▶ _WHAT THE TASK ASKS_
Only the lines from the start of the material through the line containing "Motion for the" are to be extracted, exactly as they appear.

▶ _MATERIAL PROVIDED_
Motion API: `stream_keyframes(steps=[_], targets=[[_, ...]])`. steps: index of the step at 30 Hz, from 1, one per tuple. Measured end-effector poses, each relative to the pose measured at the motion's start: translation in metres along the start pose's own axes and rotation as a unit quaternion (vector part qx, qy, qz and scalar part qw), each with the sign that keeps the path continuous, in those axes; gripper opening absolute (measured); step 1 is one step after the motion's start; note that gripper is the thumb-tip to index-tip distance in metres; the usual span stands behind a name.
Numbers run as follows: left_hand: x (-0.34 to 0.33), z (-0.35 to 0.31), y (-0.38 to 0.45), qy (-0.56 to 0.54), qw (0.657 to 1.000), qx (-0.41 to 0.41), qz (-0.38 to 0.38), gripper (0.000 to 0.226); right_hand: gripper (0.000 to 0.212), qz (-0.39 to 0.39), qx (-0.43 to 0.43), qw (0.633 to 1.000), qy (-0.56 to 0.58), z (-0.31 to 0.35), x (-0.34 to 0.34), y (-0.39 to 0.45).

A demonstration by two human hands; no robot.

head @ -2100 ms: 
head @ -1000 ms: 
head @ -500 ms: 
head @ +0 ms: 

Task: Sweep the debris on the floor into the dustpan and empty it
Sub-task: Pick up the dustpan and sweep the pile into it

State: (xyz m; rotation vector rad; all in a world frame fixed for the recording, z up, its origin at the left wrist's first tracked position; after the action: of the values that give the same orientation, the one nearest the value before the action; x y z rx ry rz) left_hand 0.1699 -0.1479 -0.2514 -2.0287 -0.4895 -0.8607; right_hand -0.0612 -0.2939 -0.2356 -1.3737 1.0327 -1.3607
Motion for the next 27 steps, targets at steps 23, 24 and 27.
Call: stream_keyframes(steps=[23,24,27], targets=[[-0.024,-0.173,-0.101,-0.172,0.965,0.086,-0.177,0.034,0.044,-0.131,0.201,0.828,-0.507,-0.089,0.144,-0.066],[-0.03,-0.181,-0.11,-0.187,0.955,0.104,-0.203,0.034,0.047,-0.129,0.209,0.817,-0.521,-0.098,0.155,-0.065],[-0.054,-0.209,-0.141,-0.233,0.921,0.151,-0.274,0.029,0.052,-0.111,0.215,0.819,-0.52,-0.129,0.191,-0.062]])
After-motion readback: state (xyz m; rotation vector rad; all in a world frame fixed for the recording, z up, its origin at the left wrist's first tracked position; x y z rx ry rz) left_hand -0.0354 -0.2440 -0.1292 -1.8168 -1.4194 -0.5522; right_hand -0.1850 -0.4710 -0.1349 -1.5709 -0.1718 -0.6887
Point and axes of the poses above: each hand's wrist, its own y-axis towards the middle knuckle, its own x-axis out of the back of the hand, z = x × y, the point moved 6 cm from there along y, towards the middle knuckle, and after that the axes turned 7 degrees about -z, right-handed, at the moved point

▶ _REPLY_
Motion API: `stream_keyframes(steps=[_], targets=[[_, ...]])`. steps: index of the step at 30 Hz, from 1, one per tuple. Measured end-effector poses, each relative to the pose measured at the motion's start: translation in metres along the start pose's own axes and rotation as a unit quaternion (vector part qx, qy, qz and scalar part qw), each with the sign that keeps the path continuous, in those axes; gripper opening absolute (measured); step 1 is one step after the motion's start; note that gripper is the thumb-tip to index-tip distance in metres; the usual span stands behind a name.
Numbers run as follows: left_hand: x (-0.34 to 0.33), z (-0.35 to 0.31), y (-0.38 to 0.45), qy (-0.56 to 0.54), qw (0.657 to 1.000), qx (-0.41 to 0.41), qz (-0.38 to 0.38), gripper (0.000 to 0.226); right_hand: gripper (0.000 to 0.212), qz (-0.39 to 0.39), qx (-0.43 to 0.43), qw (0.633 to 1.000), qy (-0.56 to 0.58), z (-0.31 to 0.35), x (-0.34 to 0.34), y (-0.39 to 0.45).

A demonstration by two human hands; no robot.

head @ -2100 ms: 
head @ -1000 ms: 
head @ -500 ms: 
head @ +0 ms: 

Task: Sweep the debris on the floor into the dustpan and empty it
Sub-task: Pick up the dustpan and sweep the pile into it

State: (xyz m; rotation vector rad; all in a world frame fixed for the recording, z up, its origin at the left wrist's first tracked position; after the action: of the values that give the same orientation, the one nearest the value before the action; x y z rx ry rz) left_hand 0.1699 -0.1479 -0.2514 -2.0287 -0.4895 -0.8607; right_hand -0.0612 -0.2939 -0.2356 -1.3737 1.0327 -1.3607
Motion for the next 27 steps, targets at steps 23, 24 and 27.

Nothing remains to add to the output.